> **Exercise directions**: Omit the pictures. Transcribe exactly the lines below, from the one with "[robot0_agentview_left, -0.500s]" up to and including the last.

> **Data below**:
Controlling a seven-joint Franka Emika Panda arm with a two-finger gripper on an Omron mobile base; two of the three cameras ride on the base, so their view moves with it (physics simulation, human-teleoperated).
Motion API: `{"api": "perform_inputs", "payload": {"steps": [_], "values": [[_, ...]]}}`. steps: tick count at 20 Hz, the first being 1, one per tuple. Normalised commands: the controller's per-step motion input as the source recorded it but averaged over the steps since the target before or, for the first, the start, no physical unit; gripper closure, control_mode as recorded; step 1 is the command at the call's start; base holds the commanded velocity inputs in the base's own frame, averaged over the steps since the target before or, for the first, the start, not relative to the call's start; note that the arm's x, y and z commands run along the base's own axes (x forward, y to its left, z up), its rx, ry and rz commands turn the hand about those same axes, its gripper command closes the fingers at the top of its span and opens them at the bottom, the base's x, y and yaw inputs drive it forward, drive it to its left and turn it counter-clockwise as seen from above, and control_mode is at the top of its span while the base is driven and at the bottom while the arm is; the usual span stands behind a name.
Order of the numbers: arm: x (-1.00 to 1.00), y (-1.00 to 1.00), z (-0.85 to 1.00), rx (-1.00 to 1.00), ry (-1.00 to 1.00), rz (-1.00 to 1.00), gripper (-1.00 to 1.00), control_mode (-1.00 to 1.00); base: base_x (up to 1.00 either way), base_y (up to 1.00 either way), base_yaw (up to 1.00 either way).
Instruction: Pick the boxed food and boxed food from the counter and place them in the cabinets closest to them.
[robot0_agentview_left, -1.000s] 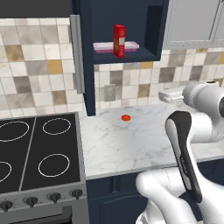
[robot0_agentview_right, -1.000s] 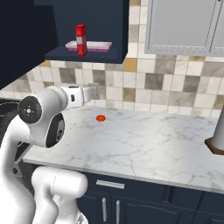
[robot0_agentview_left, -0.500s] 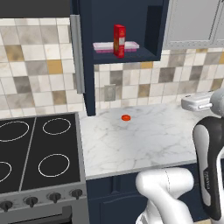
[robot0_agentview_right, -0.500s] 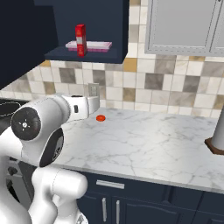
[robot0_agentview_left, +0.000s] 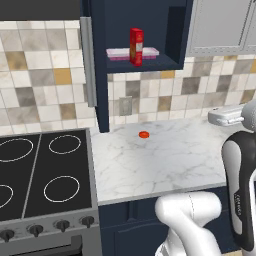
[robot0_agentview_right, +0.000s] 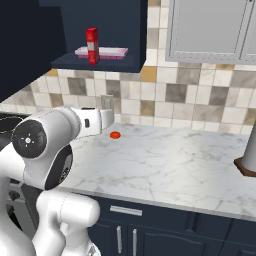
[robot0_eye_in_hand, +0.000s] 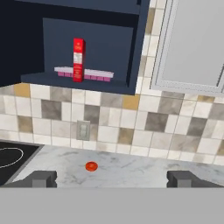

> **Reply**:
[robot0_agentview_left, -0.500s] 
[robot0_agentview_right, -0.500s] 
[robot0_agentview_left, +0.000s] 
[robot0_agentview_right, +0.000s] 
[robot0_eye_in_hand, +0.000s] 

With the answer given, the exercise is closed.